• _TASK_
Whenever a line in the data contains "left", show that line.

• _SOURCE DATA_
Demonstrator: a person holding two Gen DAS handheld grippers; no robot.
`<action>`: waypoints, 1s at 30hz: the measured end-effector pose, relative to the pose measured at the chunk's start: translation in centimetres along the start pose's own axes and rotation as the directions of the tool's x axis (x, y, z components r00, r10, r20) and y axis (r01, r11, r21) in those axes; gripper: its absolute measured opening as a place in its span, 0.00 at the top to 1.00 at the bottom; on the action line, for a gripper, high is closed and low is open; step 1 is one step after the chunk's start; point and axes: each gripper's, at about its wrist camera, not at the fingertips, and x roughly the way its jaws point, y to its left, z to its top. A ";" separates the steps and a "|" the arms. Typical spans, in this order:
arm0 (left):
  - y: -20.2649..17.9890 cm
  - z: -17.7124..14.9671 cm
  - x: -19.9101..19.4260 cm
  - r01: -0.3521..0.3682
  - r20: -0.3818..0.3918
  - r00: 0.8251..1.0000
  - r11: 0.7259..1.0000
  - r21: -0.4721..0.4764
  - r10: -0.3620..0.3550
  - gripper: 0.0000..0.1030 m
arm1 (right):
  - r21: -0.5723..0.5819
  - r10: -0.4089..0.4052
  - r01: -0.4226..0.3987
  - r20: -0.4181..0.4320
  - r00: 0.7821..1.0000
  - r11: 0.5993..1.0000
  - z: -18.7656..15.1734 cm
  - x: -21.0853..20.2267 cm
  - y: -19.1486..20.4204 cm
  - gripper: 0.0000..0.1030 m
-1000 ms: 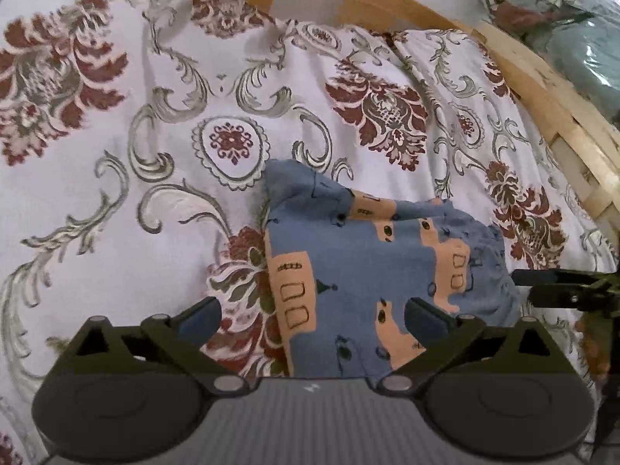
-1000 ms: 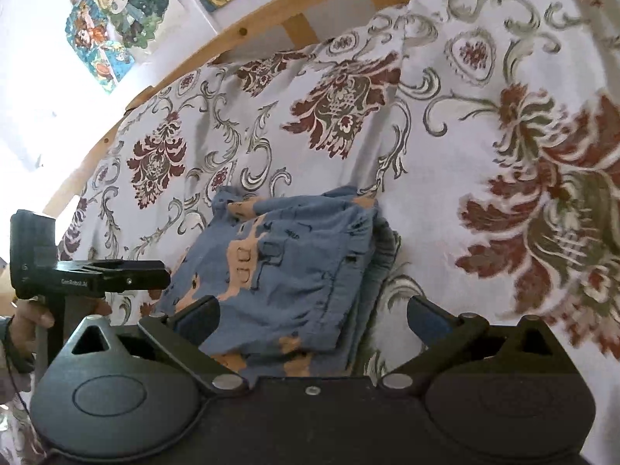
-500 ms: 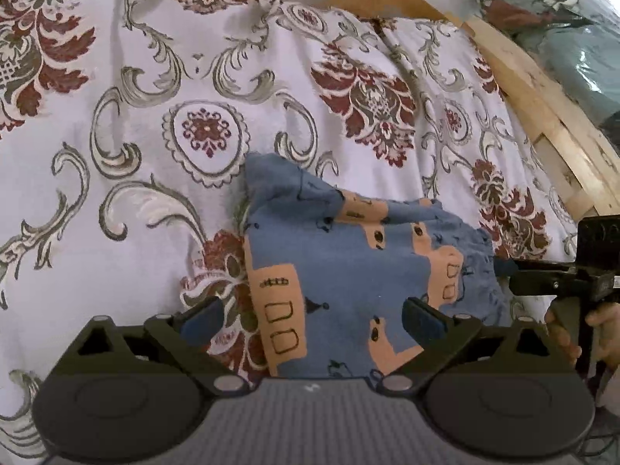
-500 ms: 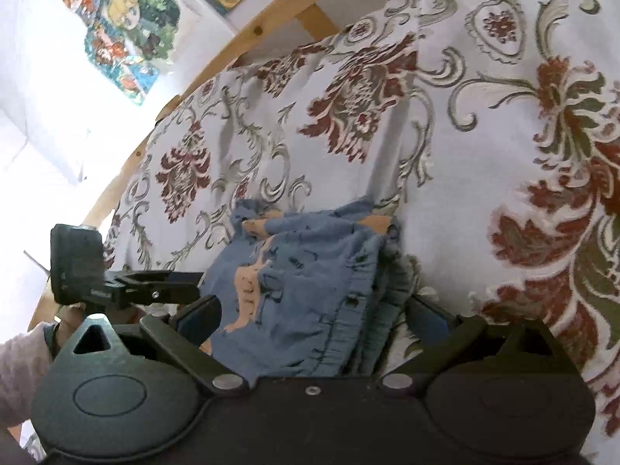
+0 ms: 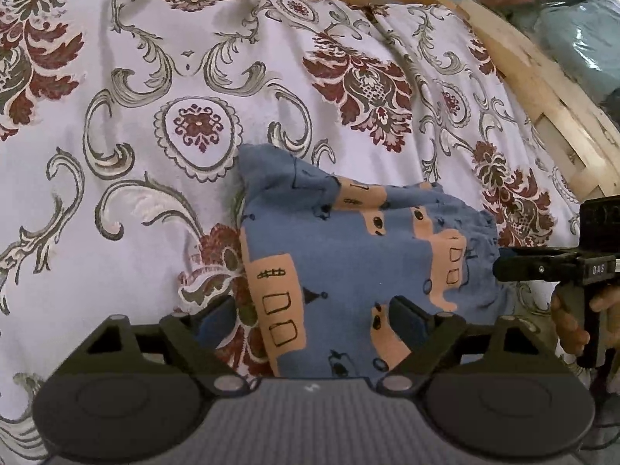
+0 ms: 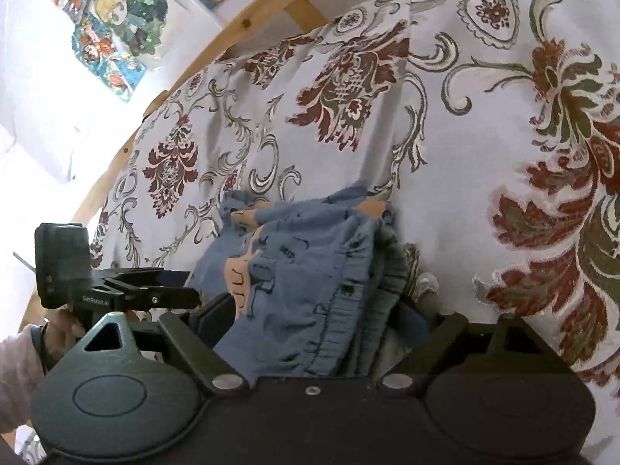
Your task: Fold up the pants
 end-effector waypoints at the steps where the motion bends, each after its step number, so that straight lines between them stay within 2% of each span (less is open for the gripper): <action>1: 0.0 0.0 0.1 0.000 -0.001 1.000 1.000 0.002 0.000 0.16 | -0.001 0.001 -0.001 0.001 1.000 1.000 -0.1 0.0 0.1 0.14; 2: -0.1 0.0 0.1 0.000 -0.001 1.000 1.000 0.003 0.000 0.17 | -0.005 0.003 -0.003 0.003 1.000 1.000 -0.2 0.0 0.2 0.16; 3: -0.1 -0.1 0.1 0.000 0.000 1.000 1.000 0.003 0.000 0.20 | -0.008 0.006 -0.006 0.004 1.000 1.000 -0.3 0.1 0.3 0.24; 6: -0.2 -0.2 -0.1 0.006 0.005 1.000 1.000 0.012 -0.006 0.31 | -0.025 -0.012 0.012 0.013 1.000 1.000 -0.7 0.0 0.6 0.36; 10: -0.2 -0.3 -0.5 0.006 0.018 1.000 1.000 0.029 -0.006 0.42 | 0.038 0.028 -0.030 0.037 0.999 0.999 -0.8 -0.4 -0.2 0.36; 16: 0.6 0.3 0.2 0.038 0.000 0.999 0.998 -0.046 -0.038 0.41 | 0.052 0.021 -0.023 0.031 0.999 0.998 -0.6 0.4 -0.4 0.29; 18: 0.7 0.3 0.4 0.039 0.000 0.999 0.998 -0.056 -0.039 0.41 | 0.025 0.000 -0.001 0.030 1.000 1.000 -0.6 0.6 0.2 0.31; 19: 0.6 0.3 0.4 0.031 -0.002 1.000 0.998 -0.052 -0.031 0.44 | 0.011 -0.016 0.015 0.034 0.999 1.000 -0.7 0.7 0.5 0.34; 20: 0.4 0.2 0.3 0.024 -0.003 1.000 0.999 -0.049 -0.024 0.45 | -0.003 -0.036 0.036 0.040 0.999 0.999 -0.8 0.6 0.8 0.45; 21: 0.3 0.2 0.3 0.019 -0.002 1.000 0.999 -0.048 -0.019 0.49 | -0.010 -0.050 0.050 0.043 0.998 0.999 -0.9 0.5 0.9 0.51; 24: 0.1 0.0 0.0 0.006 0.005 1.000 0.999 -0.046 -0.006 0.57 | -0.008 -0.051 0.051 0.057 0.997 0.999 -1.1 0.1 0.9 0.59; 28: 0.3 0.0 -0.1 0.002 0.008 1.000 0.999 -0.050 -0.002 0.63 | 0.016 -0.012 0.011 0.067 0.998 1.000 -1.1 -0.4 0.5 0.59; 30: 0.4 -0.1 -0.1 0.003 0.008 1.000 0.998 -0.059 -0.003 0.65 | 0.035 0.001 -0.003 0.060 0.998 0.999 -1.0 -0.3 0.2 0.49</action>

• _TASK RESPONSE_
`<action>`: waypoints, 1s at 30hz: the measured end-effector pose, relative to the pose measured at the chunk's start: translation in centimetres along the start pose's own axes and rotation as the directions of the tool's x axis (x, y, z components r00, r10, r20) and y axis (r01, r11, r21) in those axes; gripper: its absolute measured opening as a place in its span, 0.00 at the top to 1.00 at the bottom; on the action line, for a gripper, high is closed and low is open; step 1 is one step after the chunk's start; point and axes: each gripper's, at about its wrist camera, not at the fingertips, and x roughly the way its jaws point, y to its left, z to its top. A ";" separates the steps and a "|" the arms. Typical spans, in this order:
arm0 (left):

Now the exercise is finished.